#### WHAT THE TASK REQUIRES:
Every line from the start of the listing below through the line that contains "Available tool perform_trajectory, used" is to be reproduced word for word.

#### STORED DATA:
------------------------
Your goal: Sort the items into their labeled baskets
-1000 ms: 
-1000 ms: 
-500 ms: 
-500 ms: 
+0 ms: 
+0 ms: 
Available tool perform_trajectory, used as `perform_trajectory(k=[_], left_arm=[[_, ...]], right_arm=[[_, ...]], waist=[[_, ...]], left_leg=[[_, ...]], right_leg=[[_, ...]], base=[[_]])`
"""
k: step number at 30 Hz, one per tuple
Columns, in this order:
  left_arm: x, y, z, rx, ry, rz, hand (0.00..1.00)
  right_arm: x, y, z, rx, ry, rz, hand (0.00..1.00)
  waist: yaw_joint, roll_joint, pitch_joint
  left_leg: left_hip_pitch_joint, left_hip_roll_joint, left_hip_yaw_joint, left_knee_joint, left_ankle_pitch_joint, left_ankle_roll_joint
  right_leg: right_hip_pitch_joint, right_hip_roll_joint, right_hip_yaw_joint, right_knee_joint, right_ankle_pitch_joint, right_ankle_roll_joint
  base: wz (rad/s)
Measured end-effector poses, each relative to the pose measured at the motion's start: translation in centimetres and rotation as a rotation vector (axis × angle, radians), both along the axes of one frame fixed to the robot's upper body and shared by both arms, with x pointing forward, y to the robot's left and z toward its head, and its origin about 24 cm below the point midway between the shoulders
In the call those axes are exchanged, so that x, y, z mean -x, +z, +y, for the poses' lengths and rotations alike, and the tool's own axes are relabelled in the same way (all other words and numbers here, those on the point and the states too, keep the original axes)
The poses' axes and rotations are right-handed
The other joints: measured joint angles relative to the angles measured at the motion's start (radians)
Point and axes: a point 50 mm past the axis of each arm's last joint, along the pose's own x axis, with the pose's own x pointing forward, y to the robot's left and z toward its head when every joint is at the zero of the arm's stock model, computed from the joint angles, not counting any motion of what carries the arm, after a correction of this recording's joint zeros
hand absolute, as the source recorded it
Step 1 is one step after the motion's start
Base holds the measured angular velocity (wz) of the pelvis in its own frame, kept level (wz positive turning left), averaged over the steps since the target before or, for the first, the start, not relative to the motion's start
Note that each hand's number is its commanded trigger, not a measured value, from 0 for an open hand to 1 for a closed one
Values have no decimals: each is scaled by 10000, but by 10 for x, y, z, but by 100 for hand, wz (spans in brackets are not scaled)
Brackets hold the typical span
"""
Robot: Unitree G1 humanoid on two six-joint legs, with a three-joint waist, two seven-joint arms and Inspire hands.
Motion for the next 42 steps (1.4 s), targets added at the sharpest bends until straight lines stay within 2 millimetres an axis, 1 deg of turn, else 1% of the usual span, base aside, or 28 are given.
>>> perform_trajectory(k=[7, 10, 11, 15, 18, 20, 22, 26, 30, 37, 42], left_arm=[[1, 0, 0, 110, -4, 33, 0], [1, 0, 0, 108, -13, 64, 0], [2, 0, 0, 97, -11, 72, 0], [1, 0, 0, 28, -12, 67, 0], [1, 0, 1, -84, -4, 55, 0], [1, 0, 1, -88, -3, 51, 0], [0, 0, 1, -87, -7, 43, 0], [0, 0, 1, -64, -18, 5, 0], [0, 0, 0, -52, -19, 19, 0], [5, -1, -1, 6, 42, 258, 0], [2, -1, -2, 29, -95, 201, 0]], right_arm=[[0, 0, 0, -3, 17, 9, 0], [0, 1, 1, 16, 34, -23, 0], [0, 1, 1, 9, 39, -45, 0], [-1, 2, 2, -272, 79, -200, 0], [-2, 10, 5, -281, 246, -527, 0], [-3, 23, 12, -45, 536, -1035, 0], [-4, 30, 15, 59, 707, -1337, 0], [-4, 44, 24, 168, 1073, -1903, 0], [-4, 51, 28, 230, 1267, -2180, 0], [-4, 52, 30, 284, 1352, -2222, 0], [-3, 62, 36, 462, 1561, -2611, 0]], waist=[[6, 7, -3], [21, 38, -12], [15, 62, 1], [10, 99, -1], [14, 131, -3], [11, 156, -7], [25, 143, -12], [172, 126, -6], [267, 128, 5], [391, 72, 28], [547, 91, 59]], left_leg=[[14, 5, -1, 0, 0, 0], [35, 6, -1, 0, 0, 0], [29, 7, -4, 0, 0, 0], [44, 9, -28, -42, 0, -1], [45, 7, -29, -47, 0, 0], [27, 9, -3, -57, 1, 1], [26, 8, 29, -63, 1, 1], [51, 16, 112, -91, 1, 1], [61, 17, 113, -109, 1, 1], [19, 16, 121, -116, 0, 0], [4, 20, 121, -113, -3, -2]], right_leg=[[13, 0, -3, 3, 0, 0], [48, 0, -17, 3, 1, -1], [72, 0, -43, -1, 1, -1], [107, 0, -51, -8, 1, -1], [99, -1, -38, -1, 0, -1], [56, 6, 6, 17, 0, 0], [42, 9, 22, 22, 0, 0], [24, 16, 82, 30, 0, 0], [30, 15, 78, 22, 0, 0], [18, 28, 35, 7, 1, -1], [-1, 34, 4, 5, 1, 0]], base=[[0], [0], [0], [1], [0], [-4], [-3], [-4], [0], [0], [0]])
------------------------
#### SOLUTION:
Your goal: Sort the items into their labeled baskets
-1000 ms: 
-1000 ms: 
-500 ms: 
-500 ms: 
+0 ms: 
+0 ms: 
Available tool perform_trajectory, used as `perform_trajectory(k=[_], left_arm=[[_, ...]], right_arm=[[_, ...]], waist=[[_, ...]], left_leg=[[_, ...]], right_leg=[[_, ...]], base=[[_]])`

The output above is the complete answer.